**Provided data**.
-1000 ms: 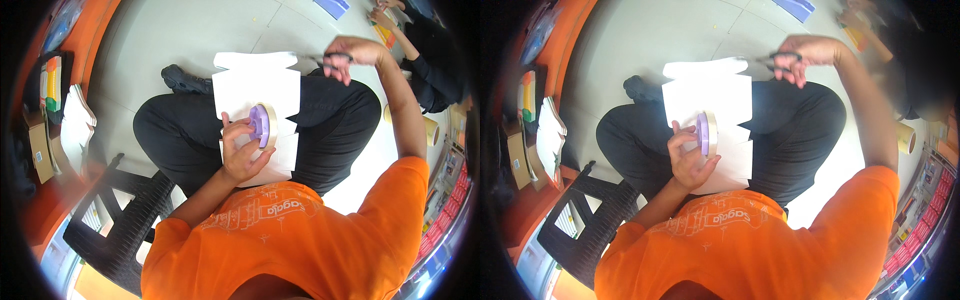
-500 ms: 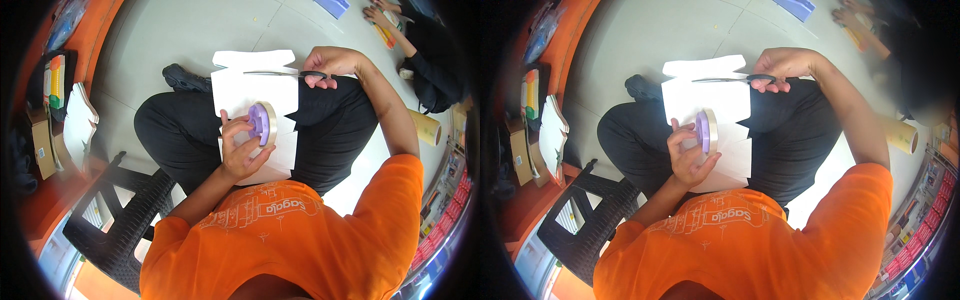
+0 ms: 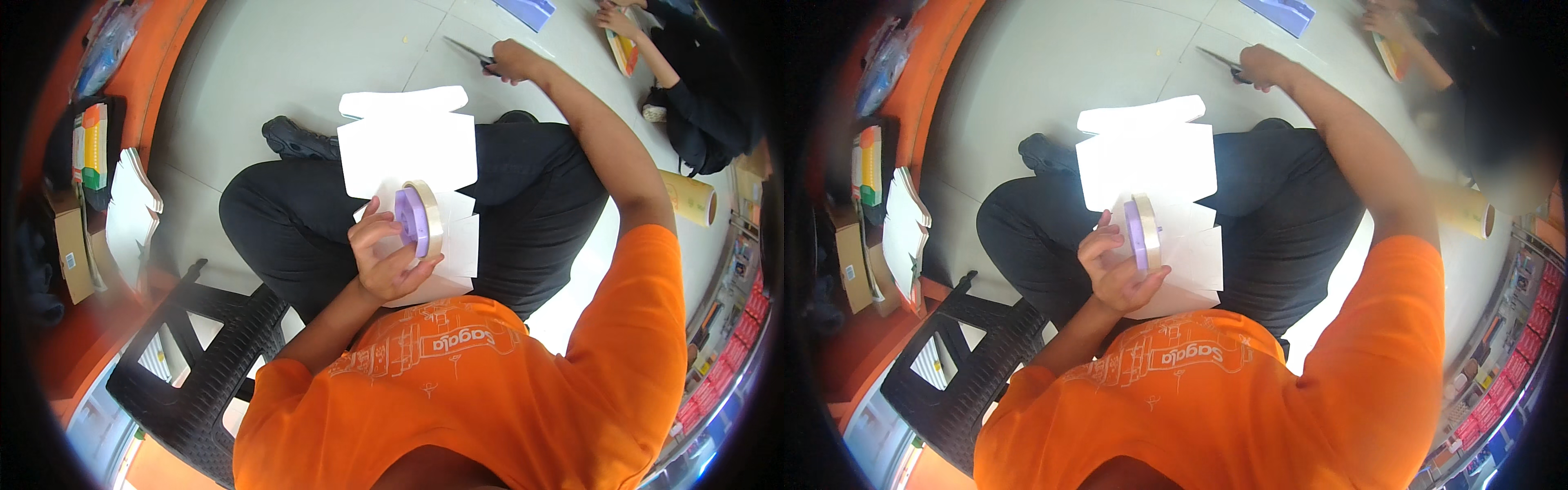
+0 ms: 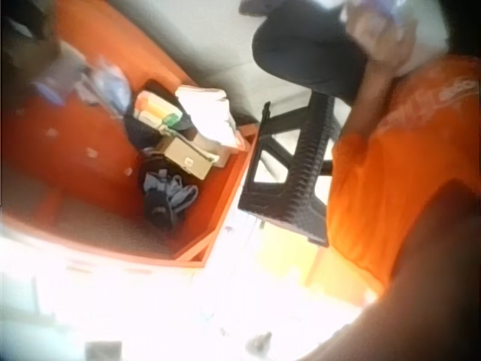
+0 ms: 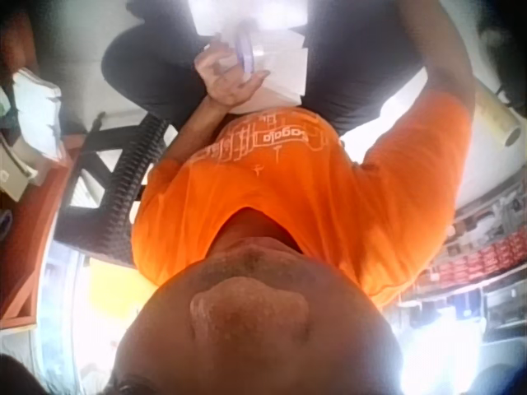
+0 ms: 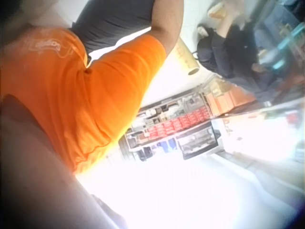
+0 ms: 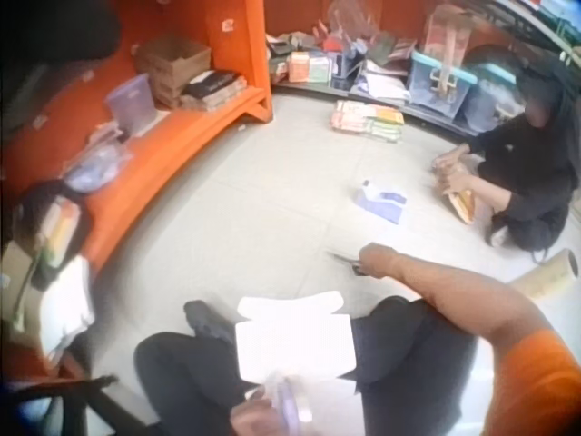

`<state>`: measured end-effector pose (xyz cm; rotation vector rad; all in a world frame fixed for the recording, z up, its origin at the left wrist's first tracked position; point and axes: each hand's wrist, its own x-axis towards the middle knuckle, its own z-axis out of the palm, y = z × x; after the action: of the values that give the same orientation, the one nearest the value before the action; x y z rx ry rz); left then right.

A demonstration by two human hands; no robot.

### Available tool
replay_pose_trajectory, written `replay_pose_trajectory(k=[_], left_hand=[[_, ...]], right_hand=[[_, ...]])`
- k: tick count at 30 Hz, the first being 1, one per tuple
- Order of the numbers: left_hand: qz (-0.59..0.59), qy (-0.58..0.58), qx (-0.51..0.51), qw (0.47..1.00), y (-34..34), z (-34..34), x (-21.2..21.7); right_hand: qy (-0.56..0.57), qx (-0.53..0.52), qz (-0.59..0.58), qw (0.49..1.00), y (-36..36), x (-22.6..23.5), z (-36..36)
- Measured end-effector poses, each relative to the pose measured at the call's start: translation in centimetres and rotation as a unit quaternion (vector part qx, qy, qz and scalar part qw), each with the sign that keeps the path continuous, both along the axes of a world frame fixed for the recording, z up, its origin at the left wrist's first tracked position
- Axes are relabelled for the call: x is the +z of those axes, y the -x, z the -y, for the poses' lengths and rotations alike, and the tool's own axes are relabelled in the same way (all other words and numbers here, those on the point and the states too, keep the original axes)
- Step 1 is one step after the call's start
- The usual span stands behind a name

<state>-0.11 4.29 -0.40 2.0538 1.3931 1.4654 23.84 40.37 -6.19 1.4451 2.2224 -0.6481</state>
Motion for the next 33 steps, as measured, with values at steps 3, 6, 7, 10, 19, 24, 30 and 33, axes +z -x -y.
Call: replay_pose_trajectory(k=[3,6,7,10,19,24,30,33], left_hand=[[0.026,-0.032,0.044,0.998,0.3,0.1,0.5],[0.002,-0.034,0.088,0.995,2.6,-0.6,2.8],[-0.032,-0.004,0.105,0.994,3.7,-1.3,4.6],[-0.029,-0.003,0.113,0.993,7.2,-3.4,6.5],[0.178,0.119,0.028,0.976,14.2,-9.2,13.7],[0.251,0.164,0.003,0.954,14.6,-10.6,16.9],[0.284,0.192,-0.061,0.937,14.0,-12.4,19.2],[0.267,0.187,-0.055,0.944,13.4,-12.5,19.1]], right_hand=[[-0.179,0.076,-0.048,0.98,0.3,-3.6,1.0],[-0.046,-0.044,-0.211,0.975,4.0,-0.3,1.4],[0.023,-0.097,-0.333,0.938,4.4,0.5,2.0],[0.142,-0.112,-0.457,0.871,7.2,3.3,5.1],[0.231,-0.044,-0.4,0.886,9.8,6.2,8.3],[0.194,-0.113,-0.386,0.895,8.1,4.2,5.1],[-0.068,0.069,-0.015,0.995,4.4,-1.6,1.3],[-0.14,0.021,-0.041,0.989,5.0,-1.6,2.7]])
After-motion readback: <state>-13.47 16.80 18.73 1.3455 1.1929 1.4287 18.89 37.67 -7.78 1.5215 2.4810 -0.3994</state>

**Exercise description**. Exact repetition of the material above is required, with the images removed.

**Your response**.
-1000 ms: 
-500 ms: 
+0 ms: 
+0 ms: 
+0 ms: 
+0 ms: 
+0 ms: 

`<state>`: measured end-effector pose (xyz cm; rotation vector rad; all in a world frame fixed for the recording, z up, its origin at the left wrist's first tracked position; point and axes: each hand's wrist, its own x-axis towards the middle knuckle, its own z-axis out of the palm, y = z × x; after the action: of the values that give the same orientation, the one nearest the value before the action; x y z rx ry rz); left then right.

A demonstration by two human hands; no robot.

### Available tool
replay_pose_trajectory, written `replay_pose_trajectory(k=[_], left_hand=[[_, ...]], right_hand=[[_, ...]])`
- k: tick count at 30 Hz, the first being 1, one per tuple
- Order of the numbers: left_hand: qz (-0.59..0.59), qy (-0.58..0.58), qx (-0.51..0.51), qw (0.47..1.00), y (-34..34), z (-34..34), x (-21.2..21.7); right_hand: qy (-0.56..0.57), qx (-0.53..0.52), qz (-0.59..0.58), qw (0.49..1.00), y (-36..36), x (-22.6..23.5), z (-36..36)
- Measured end-effector poses, each relative to the pose measured at the call's start: translation in centimetres and rotation as a unit quaternion (vector part qx, qy, qz and scalar part qw), each with the sign that keeps the path continuous, both along the axes of a world frame fixed for the recording, z up, its origin at the left wrist's first tracked position
- Axes are relabelled for the call: x is the +z of those axes, y the -x, z the -y, for the poses' lengths and rotations alike, and the tool's own axes are relabelled in the same way (all other words and numbers here, those on the point and the states too, keep the original axes)
- Step 1 is one step after the call's start
- The usual span stands behind a name

<state>-0.11 4.29 -0.40 2.0538 1.3931 1.4654 23.84 40.37 -6.19 1.4451 2.2224 -0.6481</state>
Motion for the next 33 steps, as measured, with values at steps 3, 6, 7, 10, 19, 24, 30 and 33, axes +z -x -y.
Call: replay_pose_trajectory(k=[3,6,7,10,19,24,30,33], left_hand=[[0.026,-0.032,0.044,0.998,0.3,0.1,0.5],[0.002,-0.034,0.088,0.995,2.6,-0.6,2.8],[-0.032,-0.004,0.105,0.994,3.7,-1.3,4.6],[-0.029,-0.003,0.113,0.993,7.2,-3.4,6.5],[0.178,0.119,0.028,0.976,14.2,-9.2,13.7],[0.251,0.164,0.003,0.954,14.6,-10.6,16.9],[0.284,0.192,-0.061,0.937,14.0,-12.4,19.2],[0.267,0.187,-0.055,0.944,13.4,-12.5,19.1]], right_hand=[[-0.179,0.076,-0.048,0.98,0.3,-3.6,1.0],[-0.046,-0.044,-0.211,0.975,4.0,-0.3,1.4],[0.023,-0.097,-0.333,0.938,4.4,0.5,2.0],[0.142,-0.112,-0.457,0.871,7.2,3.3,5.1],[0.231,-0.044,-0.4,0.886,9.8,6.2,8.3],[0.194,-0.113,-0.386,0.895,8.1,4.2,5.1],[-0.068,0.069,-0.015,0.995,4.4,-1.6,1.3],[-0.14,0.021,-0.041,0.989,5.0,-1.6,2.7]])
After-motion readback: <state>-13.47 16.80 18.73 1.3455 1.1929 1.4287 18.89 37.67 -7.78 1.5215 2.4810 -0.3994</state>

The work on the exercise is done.